DIRECTIONS – Return the data below in full, matching every line exactly.

GIVEN INFORMATION –
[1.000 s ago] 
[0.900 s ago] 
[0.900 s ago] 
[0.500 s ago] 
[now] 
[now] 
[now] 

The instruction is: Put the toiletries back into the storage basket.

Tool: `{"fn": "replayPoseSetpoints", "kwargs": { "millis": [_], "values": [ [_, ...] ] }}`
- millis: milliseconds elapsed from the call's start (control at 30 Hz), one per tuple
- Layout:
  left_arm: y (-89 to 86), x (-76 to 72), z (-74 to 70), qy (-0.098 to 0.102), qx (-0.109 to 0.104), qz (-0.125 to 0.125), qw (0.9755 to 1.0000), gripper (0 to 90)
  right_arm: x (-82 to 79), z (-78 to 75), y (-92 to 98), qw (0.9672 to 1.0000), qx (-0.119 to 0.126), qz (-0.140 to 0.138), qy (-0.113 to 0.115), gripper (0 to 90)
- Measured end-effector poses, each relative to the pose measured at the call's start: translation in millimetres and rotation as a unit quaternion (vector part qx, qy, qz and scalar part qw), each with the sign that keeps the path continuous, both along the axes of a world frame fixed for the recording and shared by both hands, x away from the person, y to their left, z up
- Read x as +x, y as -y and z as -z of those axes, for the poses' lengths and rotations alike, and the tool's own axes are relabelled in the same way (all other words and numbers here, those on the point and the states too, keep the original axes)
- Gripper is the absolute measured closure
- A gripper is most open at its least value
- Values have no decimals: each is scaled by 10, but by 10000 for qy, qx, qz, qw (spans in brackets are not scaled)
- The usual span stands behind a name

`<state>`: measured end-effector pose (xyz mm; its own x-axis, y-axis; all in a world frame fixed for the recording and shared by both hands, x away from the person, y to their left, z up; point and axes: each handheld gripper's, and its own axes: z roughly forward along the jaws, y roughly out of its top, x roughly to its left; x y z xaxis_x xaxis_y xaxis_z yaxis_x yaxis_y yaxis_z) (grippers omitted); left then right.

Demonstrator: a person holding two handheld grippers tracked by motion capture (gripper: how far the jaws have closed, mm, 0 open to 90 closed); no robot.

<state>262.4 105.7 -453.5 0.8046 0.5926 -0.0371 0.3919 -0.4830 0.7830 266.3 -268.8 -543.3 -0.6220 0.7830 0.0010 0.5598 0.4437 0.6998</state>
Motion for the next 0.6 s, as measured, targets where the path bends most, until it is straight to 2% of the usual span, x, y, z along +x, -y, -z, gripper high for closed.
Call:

RESULT FOR THIS TASK –
[1.000 s ago] 
[0.900 s ago] 
[0.900 s ago] 
[0.500 s ago] 
[now] 
[now] 
[now] 

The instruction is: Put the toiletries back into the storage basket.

Tool: `{"fn": "replayPoseSetpoints", "kwargs": { "millis": [_], "values": [ [_, ...] ] }}`
- millis: milliseconds elapsed from the call's start (control at 30 Hz), one per tuple
- Layout:
  left_arm: y (-89 to 86), x (-76 to 72), z (-74 to 70), qy (-0.098 to 0.102), qx (-0.109 to 0.104), qz (-0.125 to 0.125), qw (0.9755 to 1.0000), gripper (0 to 90)
  right_arm: x (-82 to 79), z (-78 to 75), y (-92 to 98), qw (0.9672 to 1.0000), qx (-0.119 to 0.126), qz (-0.140 to 0.138), qy (-0.113 to 0.115), gripper (0 to 90)
- Measured end-effector poses, each relative to the pose measured at the call's start: translation in millimetres and rotation as a unit quaternion (vector part qx, qy, qz and scalar part qw), each with the sign that keeps the path continuous, both along the axes of a world frame fixed for the recording and shared by both hands, x away from the person, y to their left, z up
- Read x as +x, y as -y and z as -z of those axes, for the poses' lengths and rotations alike, and the tool's own axes are relabelled in the same way (all other words and numbers here, those on the point and the states too, keep the original axes)
- Gripper is the absolute measured closure
- A gripper is most open at its least value
- Values have no decimals: each is scaled by 10, but by 10000 for qy, qx, qz, qw (spans in brackets are not scaled)
- The usual span stands behind a name

`<state>`: measured end-effector pose (xyz mm; its own x-axis, y-axis; all in a world frame fixed for the recording and shared by both hands, x away from the person, y to their left, z up; point and axes: each handheld gripper's, and its own axes: z roughly forward along the jaws, y roughly out of its top, x roughly to its left; x y z xaxis_x xaxis_y xaxis_z yaxis_x yaxis_y yaxis_z) (grippers omitted); left then right.

Demonstrator: a person holding two handheld grippers tracked by motion capture (gripper: how far the jaws have closed, mm, 0 open to 90 closed); no robot.

<state>262.4 105.7 -453.5 0.8046 0.5926 -0.0371 0.3919 -0.4830 0.7830 266.3 -268.8 -543.3 -0.6220 0.7830 0.0010 0.5598 0.4437 0.6998</state>
Motion for the next 0.6 s, as measured, targets where the path bends most, until it is straight to 2% of the usual span, x, y, z along +x, -y, -z, gripper high for closed.
Call:

The output is finished and nothing more is needed.